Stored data
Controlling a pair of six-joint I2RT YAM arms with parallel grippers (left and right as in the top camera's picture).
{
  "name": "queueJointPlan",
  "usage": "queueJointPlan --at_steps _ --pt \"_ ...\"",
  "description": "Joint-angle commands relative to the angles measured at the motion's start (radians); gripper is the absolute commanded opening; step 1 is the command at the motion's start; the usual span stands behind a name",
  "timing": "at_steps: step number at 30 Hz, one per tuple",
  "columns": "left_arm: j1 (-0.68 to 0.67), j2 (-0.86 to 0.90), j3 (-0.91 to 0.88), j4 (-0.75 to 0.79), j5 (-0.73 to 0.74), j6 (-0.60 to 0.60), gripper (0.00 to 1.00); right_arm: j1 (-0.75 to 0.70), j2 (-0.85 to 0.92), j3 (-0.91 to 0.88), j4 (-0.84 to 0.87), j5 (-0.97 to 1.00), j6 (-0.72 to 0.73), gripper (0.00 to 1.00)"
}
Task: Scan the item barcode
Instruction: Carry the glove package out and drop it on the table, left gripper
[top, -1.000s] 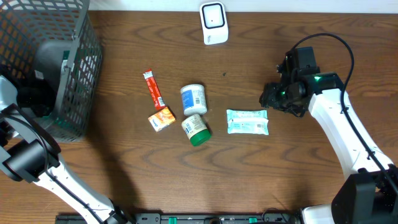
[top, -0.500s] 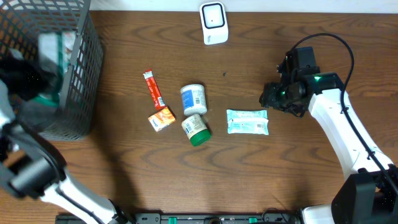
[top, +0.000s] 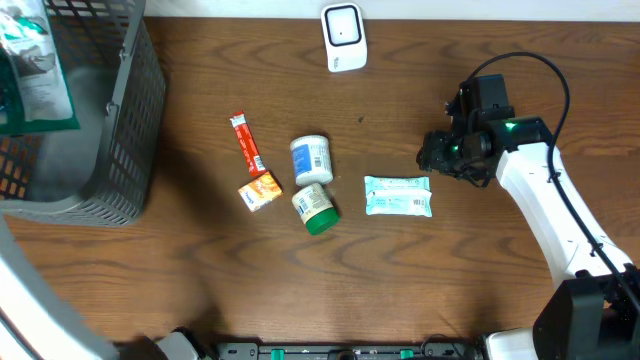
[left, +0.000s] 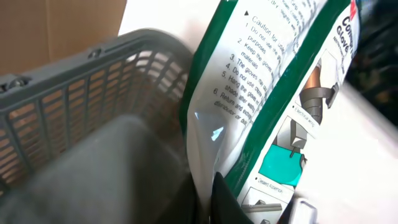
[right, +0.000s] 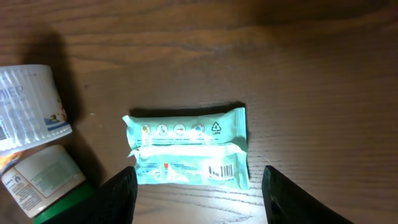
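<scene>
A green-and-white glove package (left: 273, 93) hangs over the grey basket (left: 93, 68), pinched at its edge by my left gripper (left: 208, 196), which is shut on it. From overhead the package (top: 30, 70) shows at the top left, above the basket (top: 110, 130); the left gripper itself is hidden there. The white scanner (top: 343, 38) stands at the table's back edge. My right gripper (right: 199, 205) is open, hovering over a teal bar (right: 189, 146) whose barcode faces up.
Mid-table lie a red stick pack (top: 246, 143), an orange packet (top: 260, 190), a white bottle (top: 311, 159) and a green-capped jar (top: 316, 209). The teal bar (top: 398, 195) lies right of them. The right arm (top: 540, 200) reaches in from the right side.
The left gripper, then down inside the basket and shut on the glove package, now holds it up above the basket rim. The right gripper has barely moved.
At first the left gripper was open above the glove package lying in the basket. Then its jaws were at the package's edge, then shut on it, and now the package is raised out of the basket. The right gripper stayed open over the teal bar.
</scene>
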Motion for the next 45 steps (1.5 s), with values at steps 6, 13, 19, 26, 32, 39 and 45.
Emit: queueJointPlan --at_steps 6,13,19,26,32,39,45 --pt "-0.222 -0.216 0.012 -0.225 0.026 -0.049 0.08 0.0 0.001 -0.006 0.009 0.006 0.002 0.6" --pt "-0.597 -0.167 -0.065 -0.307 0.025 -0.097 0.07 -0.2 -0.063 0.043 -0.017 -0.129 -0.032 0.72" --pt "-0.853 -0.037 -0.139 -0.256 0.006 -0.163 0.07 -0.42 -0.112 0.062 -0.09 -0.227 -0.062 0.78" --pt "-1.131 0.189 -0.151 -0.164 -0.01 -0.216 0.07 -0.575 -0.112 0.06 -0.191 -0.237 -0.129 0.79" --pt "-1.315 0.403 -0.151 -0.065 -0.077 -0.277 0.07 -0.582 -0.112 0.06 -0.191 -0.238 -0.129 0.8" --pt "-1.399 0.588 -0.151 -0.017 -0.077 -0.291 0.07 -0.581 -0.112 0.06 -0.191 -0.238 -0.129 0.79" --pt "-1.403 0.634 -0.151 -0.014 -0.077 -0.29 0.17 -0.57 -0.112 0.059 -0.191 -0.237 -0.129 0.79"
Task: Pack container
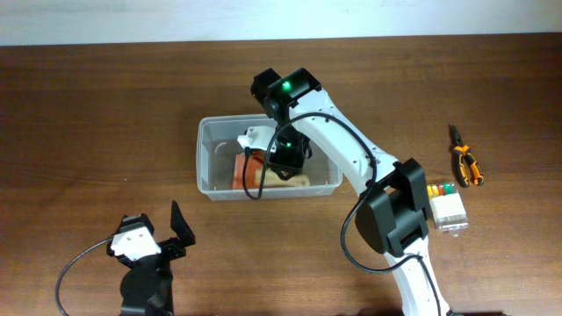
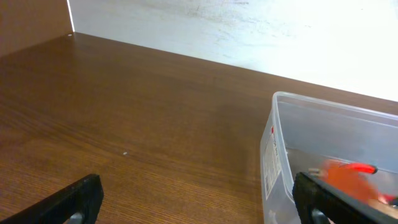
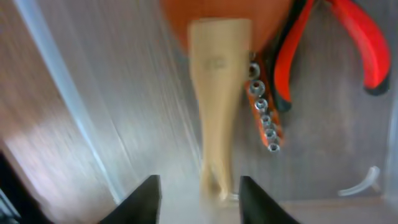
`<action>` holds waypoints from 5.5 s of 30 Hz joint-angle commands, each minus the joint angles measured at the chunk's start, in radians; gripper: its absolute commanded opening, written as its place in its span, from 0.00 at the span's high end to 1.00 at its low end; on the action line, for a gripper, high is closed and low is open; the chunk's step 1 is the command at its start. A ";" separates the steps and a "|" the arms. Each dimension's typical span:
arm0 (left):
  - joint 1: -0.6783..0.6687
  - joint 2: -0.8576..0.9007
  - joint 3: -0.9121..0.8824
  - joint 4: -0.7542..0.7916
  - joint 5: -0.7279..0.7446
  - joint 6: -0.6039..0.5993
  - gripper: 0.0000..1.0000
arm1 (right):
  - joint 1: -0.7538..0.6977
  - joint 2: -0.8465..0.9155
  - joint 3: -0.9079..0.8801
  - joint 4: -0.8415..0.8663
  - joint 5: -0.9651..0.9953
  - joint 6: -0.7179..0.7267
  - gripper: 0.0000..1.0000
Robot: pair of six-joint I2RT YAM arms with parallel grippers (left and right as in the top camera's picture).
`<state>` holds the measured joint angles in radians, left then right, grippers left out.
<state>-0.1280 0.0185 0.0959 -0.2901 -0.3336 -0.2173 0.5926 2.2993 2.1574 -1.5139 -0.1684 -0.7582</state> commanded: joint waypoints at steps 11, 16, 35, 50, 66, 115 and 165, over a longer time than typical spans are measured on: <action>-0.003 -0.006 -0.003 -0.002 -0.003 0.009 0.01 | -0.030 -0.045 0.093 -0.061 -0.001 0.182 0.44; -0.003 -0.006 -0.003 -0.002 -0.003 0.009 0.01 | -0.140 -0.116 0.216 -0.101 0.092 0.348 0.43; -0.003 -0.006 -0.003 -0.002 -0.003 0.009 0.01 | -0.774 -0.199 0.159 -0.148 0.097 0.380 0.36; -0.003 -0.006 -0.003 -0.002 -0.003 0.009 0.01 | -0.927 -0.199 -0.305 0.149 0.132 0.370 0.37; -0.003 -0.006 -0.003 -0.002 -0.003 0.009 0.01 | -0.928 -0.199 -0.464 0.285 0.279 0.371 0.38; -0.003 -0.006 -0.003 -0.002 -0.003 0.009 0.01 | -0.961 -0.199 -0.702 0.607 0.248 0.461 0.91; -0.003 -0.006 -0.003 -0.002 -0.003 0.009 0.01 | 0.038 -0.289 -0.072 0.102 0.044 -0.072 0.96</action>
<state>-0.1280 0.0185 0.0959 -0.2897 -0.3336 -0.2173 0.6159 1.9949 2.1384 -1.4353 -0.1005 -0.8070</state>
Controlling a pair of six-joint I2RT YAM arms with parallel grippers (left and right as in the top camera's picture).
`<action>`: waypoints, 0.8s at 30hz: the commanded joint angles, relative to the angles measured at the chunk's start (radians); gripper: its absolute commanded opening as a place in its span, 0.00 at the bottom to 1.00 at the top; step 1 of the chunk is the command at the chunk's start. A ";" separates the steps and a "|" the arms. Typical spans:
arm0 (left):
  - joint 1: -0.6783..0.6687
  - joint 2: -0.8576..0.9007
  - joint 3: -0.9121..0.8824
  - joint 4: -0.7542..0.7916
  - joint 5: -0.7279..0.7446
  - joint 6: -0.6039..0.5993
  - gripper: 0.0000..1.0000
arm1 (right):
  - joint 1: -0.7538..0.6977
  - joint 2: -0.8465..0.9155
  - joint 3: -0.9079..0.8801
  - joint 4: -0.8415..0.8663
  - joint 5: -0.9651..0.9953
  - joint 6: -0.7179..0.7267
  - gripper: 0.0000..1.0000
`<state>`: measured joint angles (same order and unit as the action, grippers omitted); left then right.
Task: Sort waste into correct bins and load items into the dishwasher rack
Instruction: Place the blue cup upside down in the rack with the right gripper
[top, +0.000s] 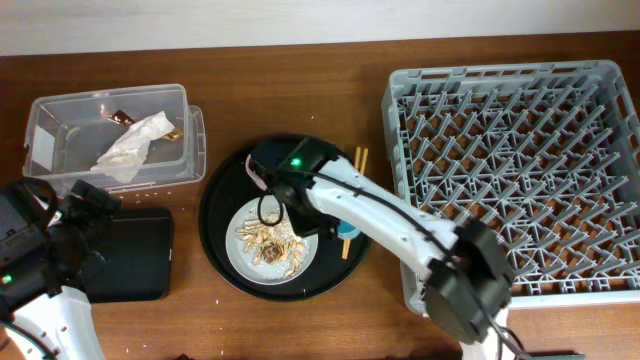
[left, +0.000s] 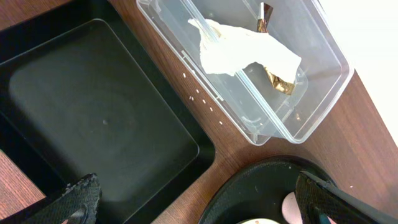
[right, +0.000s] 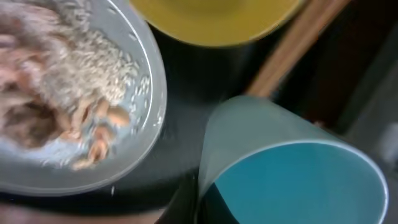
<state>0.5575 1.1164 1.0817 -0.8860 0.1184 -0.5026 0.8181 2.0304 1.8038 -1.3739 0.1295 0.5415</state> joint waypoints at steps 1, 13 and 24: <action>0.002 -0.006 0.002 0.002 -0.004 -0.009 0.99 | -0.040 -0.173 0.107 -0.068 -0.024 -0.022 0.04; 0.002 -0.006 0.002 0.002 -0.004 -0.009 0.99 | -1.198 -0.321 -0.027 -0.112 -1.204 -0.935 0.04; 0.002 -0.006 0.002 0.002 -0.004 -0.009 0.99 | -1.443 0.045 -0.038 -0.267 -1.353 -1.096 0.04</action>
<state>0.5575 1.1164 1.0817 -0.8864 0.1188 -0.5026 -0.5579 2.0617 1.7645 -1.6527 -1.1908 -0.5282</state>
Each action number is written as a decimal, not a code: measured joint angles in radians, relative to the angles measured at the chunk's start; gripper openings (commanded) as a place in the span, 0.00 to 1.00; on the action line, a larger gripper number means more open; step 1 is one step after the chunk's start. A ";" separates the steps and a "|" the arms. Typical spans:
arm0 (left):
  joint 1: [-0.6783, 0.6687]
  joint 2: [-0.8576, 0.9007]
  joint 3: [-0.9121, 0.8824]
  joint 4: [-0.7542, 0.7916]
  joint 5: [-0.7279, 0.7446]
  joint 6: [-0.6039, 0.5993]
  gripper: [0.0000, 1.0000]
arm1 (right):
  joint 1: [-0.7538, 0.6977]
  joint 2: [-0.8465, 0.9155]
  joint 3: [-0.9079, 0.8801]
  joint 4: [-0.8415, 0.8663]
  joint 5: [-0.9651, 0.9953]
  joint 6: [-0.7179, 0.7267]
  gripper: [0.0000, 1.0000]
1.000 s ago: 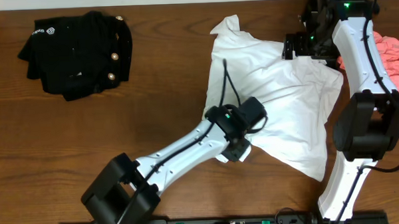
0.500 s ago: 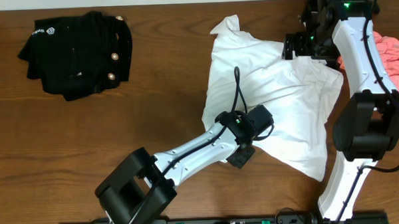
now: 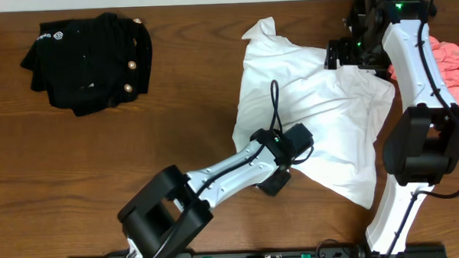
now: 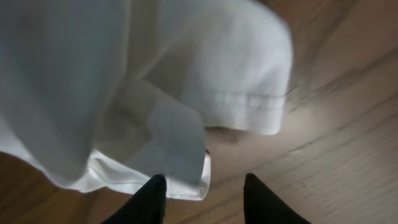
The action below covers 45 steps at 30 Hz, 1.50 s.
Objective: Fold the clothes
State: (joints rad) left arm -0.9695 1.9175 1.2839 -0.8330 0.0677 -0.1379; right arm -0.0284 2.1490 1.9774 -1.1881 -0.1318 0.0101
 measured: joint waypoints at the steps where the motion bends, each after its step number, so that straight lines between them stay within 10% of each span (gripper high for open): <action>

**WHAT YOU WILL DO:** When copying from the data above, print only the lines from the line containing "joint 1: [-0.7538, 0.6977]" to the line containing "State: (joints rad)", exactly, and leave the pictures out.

**OUTPUT FOR THIS EXERCISE:**
  joint 1: [-0.7538, 0.6977]
  joint 2: [-0.8465, 0.9155]
  joint 3: [-0.9079, 0.8801]
  joint 4: [-0.8415, 0.8663]
  joint 5: [-0.9651, 0.9953]
  joint 6: [-0.7179, 0.7267]
  gripper: [0.0000, 1.0000]
1.000 s ago: 
0.500 s ago: 
now: 
now: 
The action below covers 45 steps at 30 Hz, 1.50 s.
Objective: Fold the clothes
State: (joints rad) left arm -0.9695 1.9175 1.2839 -0.8330 0.0677 -0.1379; right arm -0.0284 2.1490 1.9774 -1.1881 -0.1318 0.0101

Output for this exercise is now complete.